Diego Raudez era un pícher sólido en situaciones duras, pero mostraba clase cuando era exigido. En 1986, atrapó las únicas tres victorias de la Selección Nacional en los Juegos Centroamericanos y del Caribe en Dominicana.
A nivel local, su máxima elevación la logró en 1983, cuando además de cerrar con 18-9 y 2.28, estableció el récord de 220 ponches en 237 innings. Al colgar su carabina, había ganado 120 juegos y “fusilado” a 1,121 bateadores en su carrera.
Diego (q. e. p .d.) era además un tipo polémico, pintoresco y retador. En una ocasión incluso, fue expulsado de la Selección por razones de índole disciplinaria. Pero siempre era un show al lanzar y al hablar.
En una ocasión allá por 1998, ya retirado del beisbol, me preguntó sobre los mejores lanzadores del país. Le di varios nombres. Se quedó pensando y al rato inquirió: “¿Y mi chavalo, no lo metés ahí? ¡Ahí debe estar!”, agregó imponiendo su opinión.

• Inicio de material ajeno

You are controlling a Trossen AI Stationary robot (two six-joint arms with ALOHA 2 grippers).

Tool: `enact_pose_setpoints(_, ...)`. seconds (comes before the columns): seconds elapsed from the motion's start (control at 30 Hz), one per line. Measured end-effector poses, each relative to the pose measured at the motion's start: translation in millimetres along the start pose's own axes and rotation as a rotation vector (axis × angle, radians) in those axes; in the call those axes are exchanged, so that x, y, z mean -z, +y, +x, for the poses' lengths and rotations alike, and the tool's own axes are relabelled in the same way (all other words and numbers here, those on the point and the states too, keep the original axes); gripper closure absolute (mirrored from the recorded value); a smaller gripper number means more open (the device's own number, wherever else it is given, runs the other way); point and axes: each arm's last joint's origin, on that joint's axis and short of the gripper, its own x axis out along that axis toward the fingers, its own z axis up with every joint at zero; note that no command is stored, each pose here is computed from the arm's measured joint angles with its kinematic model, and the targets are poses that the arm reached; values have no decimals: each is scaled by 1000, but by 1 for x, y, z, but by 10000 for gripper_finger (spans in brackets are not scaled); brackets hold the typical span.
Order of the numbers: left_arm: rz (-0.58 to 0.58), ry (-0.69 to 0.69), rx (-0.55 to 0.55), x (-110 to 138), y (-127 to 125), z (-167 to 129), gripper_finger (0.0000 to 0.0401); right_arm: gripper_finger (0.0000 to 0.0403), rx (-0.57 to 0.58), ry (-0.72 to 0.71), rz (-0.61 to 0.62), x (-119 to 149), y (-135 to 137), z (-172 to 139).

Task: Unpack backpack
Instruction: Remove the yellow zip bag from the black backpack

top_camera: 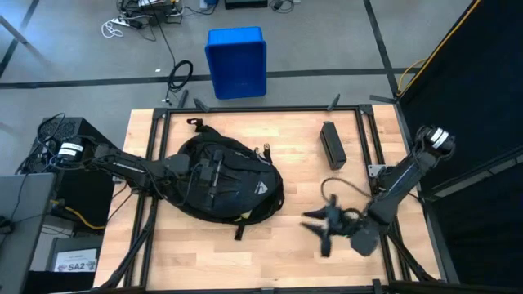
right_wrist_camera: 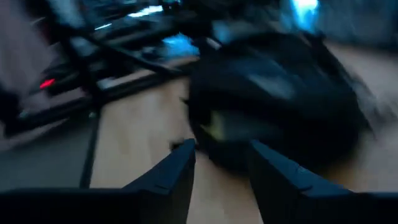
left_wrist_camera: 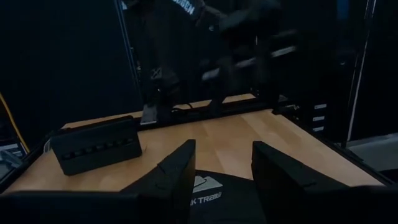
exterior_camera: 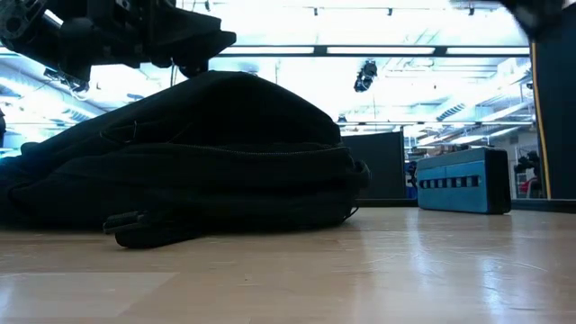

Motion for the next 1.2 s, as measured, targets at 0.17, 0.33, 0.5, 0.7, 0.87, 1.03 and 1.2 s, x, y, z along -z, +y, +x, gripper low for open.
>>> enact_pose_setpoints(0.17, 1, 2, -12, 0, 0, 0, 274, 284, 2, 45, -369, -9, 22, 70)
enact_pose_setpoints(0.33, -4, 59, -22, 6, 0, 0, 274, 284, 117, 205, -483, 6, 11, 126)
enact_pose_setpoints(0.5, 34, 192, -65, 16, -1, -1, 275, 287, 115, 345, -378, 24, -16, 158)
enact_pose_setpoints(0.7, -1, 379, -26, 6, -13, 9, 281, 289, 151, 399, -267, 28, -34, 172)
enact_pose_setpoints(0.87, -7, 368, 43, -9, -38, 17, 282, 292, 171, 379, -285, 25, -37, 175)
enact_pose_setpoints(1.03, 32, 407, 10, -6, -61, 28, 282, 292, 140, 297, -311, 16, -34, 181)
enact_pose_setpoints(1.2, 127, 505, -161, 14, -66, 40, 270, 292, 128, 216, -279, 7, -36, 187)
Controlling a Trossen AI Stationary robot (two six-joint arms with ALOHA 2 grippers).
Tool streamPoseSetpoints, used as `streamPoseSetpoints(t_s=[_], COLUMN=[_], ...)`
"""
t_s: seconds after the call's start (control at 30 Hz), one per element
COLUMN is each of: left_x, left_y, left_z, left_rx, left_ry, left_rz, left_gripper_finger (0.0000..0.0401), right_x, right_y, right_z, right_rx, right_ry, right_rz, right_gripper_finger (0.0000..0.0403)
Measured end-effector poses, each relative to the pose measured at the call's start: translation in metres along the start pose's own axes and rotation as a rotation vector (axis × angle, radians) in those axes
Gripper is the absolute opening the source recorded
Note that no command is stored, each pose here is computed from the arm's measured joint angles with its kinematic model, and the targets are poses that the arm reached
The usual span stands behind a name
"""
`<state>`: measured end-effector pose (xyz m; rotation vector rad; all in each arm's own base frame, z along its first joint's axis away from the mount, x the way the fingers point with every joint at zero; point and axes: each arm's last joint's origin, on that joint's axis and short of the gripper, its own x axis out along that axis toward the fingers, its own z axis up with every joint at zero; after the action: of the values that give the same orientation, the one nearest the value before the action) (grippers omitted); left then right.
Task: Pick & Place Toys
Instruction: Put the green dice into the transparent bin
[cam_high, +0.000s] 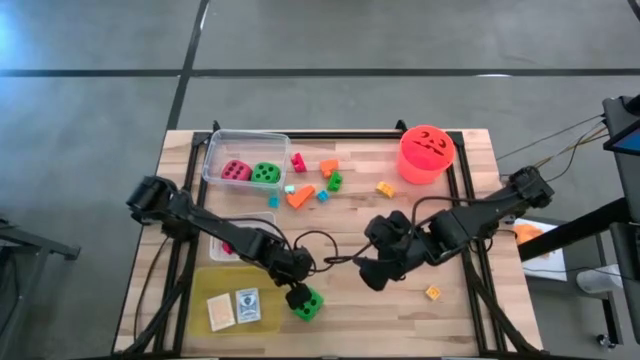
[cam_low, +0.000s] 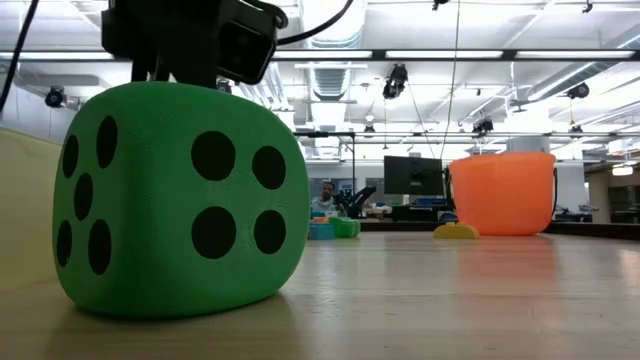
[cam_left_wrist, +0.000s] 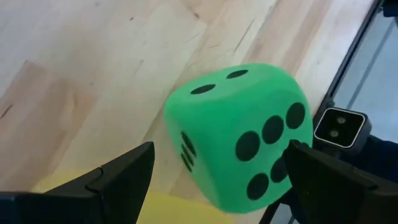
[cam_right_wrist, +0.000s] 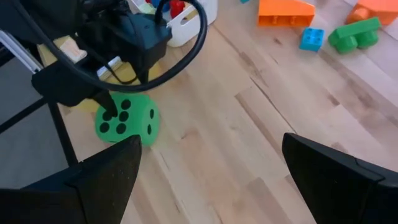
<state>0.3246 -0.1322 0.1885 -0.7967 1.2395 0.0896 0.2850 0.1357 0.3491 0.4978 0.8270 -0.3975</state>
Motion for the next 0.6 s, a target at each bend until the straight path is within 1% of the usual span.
streamPoseSetpoints(t_s=[0.2,0.4,0.5,0.6], left_x=[0.002,0.003,0.008,0.015], left_y=[-0.003,-0.001,0.003,0.005], left_z=[0.002,0.003,0.001,-0.002], left_rx=[0.026,0.037,0.049,0.057], left_ry=[-0.020,-0.046,-0.033,-0.017], left_rz=[-0.026,-0.010,0.007,-0.025], left_gripper_finger=[0.0349,0.0349,0.0349,0.0349], right_x=[0.000,0.000,0.000,0.000], right_y=[-0.001,-0.002,-0.002,-0.002], right_z=[-0.001,-0.001,-0.001,-0.001], right_rx=[-0.010,-0.021,-0.021,-0.021], right_ry=[0.009,0.012,0.012,0.013], right_rz=[-0.012,-0.017,-0.017,-0.018], right_gripper_finger=[0.0384,0.0384,0.0384,0.0384])
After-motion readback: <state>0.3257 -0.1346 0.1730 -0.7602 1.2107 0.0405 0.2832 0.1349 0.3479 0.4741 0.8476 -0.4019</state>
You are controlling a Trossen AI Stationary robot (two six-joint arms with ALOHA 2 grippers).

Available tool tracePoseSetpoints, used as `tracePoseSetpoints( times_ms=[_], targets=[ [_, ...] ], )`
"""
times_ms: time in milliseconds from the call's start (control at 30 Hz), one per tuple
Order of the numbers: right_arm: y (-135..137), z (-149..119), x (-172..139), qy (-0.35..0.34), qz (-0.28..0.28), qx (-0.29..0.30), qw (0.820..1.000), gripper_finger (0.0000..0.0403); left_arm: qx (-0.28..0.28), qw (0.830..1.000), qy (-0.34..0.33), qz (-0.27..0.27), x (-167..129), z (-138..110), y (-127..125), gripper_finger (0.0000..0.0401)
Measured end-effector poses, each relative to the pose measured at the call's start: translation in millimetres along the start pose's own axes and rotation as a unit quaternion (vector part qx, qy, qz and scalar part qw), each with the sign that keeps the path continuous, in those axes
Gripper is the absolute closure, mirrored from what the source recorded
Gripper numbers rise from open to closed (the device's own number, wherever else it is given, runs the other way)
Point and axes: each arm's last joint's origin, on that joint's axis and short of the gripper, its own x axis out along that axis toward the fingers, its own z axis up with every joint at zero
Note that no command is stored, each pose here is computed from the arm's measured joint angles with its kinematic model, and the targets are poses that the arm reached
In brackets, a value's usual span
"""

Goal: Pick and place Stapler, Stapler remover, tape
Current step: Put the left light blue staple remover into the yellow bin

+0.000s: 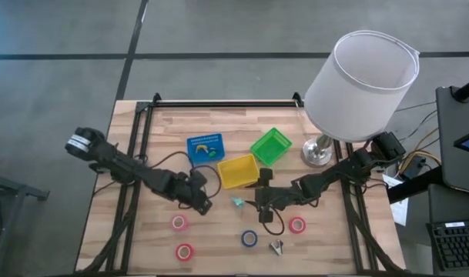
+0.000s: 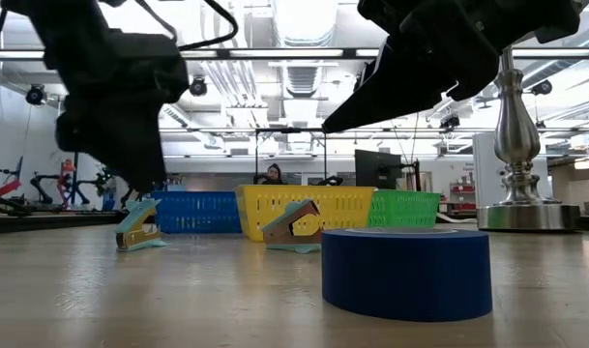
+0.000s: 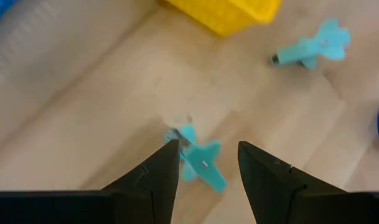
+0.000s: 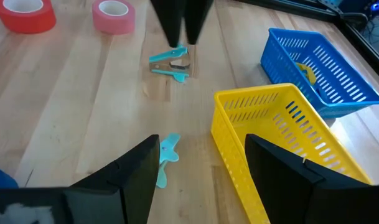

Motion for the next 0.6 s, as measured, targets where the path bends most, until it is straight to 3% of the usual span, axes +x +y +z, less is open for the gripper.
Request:
tracePoseSetpoints(
  times_ms=[333, 600],
  targets=[
    [-0.1, -0.8, 0.0, 0.001, 0.0, -0.003, 1.0, 0.0168, -0.047, 0.999, 0.01, 0.01, 5.7, -22.2, -6.1, 0.0234],
    [-0.1, -0.9, 0.0, 0.001, 0.0, -0.014, 1.0, 0.0167, -0.047, 0.999, 0.011, 0.013, 17.6, -26.8, -9.1, 0.0234]
  ],
)
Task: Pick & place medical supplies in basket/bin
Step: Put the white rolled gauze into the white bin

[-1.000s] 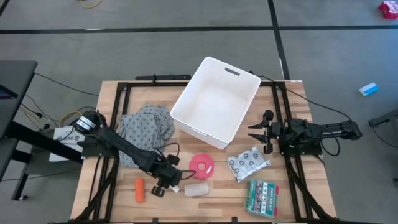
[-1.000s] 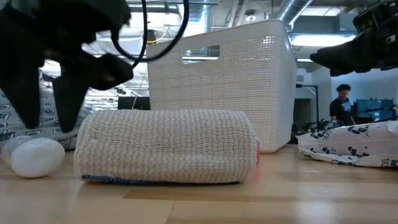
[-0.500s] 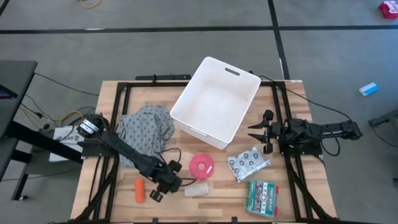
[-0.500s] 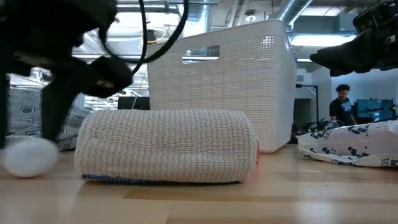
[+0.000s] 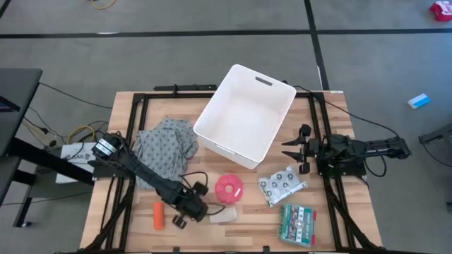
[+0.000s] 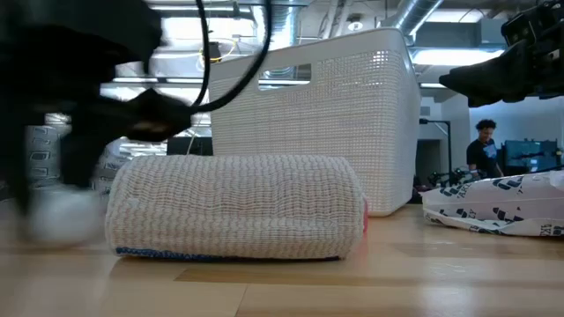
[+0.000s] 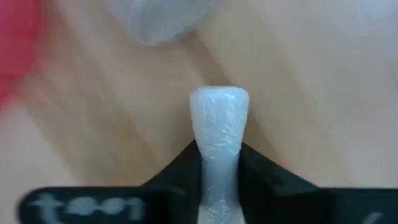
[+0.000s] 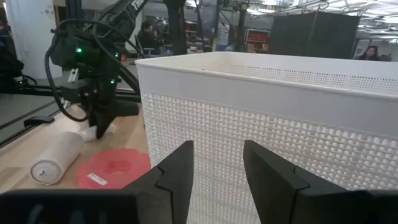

En realidad, Julio Raudez no estaba ahí. Al menos no, en aquel momento. A esas alturas, había acumulado 14-12 y 6.15, no en una campaña, sino en sus primeras cinco. Pero a partir de 1999, dio un giro, al acumular 15-5 y 4.43 con el San Fernando.
No fue una transformación instantánea, pero a la vez que evolucionaba en las Menores con los Gigantes, también crecía a nivel local. Y así se fue sosteniendo hasta convertirse en el mejor brazo del país y ahora, en uno de los mejores de la historia.
Quizá lo más curioso es que Diego no vio a este Julio más maduro, brillante en la Profesional con los Tigres y capaz de campañas de 14, 15, 17 y 15 triunfos, en cuatro de los últimos cinco años, hasta llegar a los 160 triunfos en su carrera, ahora muy notable.
Julio, al igual que Diego, ya dobló también la frontera de los mil ponches y va camino a convertirse en el máximo ganador en la historia del beisbol superior nica.